Each line from the one containing "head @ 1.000" to the end of the listing below should be repeated exactly, with no other line included.

• • • •

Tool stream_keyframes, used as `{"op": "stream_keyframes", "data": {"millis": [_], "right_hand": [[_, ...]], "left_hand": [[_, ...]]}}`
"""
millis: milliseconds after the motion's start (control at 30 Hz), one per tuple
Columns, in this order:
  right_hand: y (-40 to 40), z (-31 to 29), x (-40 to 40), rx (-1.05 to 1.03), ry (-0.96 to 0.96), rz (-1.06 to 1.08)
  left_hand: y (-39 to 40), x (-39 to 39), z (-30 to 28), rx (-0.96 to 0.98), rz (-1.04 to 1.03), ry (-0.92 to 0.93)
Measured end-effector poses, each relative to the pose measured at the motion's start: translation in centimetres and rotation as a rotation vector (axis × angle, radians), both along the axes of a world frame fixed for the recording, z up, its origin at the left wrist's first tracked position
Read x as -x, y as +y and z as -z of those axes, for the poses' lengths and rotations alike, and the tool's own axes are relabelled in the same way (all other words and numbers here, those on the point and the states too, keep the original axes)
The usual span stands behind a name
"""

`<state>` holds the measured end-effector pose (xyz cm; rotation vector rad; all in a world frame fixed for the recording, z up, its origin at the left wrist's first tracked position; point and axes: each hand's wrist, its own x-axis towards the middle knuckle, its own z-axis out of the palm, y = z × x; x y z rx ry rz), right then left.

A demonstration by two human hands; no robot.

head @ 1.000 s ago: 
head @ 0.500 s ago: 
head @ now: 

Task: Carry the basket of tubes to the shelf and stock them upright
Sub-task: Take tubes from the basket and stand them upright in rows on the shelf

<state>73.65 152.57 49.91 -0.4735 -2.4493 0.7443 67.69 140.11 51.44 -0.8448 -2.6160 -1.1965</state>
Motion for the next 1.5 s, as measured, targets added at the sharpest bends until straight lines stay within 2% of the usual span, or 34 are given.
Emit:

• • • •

▸ Solution for this problem:
head @ 1.000 s ago: 
head @ 0.500 s ago: 
head @ now: 

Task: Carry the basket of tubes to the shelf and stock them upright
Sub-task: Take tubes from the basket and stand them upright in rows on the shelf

<state>73.65 152.57 49.91 -0.4735 -2.4493 0.7443 67.69 140.11 51.44 -0.8448 -2.6160 -1.1965</state>
Motion for the next 1.5 s, as measured, targets added at the sharpest bends until straight lines stay within 2% of the usual span, or 34 are given.
Emit:

This exercise requires no additional answer.